Lance Haver, director of Consumer Affairs for the City, told the committee in his personal opinion, “The current system where the Water Commissioner acts as the judge of a rate increase his department requests, creates an appearance of impropriety and should be changed. Establishing a rate-making process that is unquestionably fair and just will, I believed make it easier for consumers to accept rate increases when needed.”

Noting the current rate-making process was established based on an agreement among the Water Dept., City Council and Community Legal Services in 1992, Andrew Stober, chief of staff of the Mayor’s Office of Transportation & Utilities, said, “The administration was open to further discussion with Council regarding improvements to our process and the manner with which rates are established.”
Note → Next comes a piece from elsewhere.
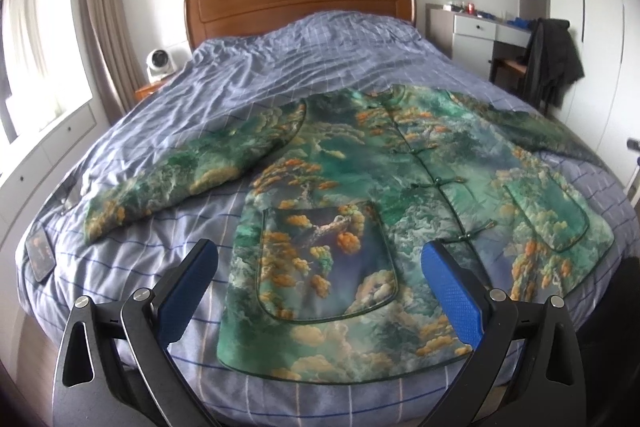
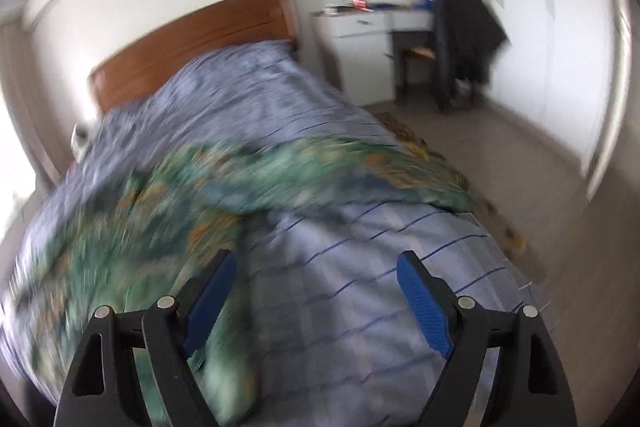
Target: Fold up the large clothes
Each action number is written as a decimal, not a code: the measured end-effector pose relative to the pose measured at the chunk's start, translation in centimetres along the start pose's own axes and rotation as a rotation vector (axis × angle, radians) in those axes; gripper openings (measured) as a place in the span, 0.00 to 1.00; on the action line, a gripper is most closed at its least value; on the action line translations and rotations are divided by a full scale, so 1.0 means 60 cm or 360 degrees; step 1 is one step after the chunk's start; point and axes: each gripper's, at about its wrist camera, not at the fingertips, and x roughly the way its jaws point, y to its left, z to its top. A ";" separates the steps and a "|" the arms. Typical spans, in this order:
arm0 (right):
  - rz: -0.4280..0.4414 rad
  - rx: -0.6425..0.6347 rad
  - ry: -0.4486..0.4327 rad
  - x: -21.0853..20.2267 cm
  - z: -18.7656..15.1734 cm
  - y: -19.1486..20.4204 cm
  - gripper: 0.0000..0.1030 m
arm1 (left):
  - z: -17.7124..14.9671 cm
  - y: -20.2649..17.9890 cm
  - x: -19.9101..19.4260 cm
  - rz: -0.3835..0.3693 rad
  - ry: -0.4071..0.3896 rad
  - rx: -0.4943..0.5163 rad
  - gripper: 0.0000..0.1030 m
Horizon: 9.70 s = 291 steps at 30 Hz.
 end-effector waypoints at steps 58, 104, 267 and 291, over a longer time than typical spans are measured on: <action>0.0629 -0.0912 0.0290 0.161 -0.187 0.486 0.53 | -0.050 0.022 0.027 0.0071 0.0163 -0.0123 0.99; 0.0699 -0.0635 0.0062 -0.034 -0.256 0.385 0.59 | 0.173 -0.204 0.367 -0.0942 0.0754 -0.0192 0.94; 0.0843 -0.0566 0.0425 0.084 -0.169 0.506 0.56 | -0.031 -0.022 0.217 -0.0139 0.0199 0.0111 0.84; 0.0921 -0.0261 0.0515 0.299 -0.052 0.670 0.09 | -0.077 0.019 0.206 -0.0109 0.0121 -0.0149 0.88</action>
Buoyed by all this have been the businesses most affected, their owners feeling, until this hearing, their futures were bleak at the very best.

Members of the newly created United Business Owners Association of Philadelphia, which formed to protest the change in stormwater charges, were elated at the response to their concerns.

Their leadership testified at the hearing how the new stormwater runoff fees threatened to drive companies out of the city, resulting in fewer jobs and less income to the city.

UBOAP Chairmen Stuart Parmet, of American Box & Recycling Co., and Co-Chairman Jeff Allen, of Allen Brothers Wholesale Distribution, were among those testifying, as was Kerry Pacifico, one of the founders of the internationally recognized Airport Auto Mall and President of Pacifico Ford.

The group represents hundreds of local business owners, representing over 10,000 jobs operating in the city of Philadelphia. It pledges to make the voters and taxpayers of this city “the need to vote for the charter change when it appears on the ballot.”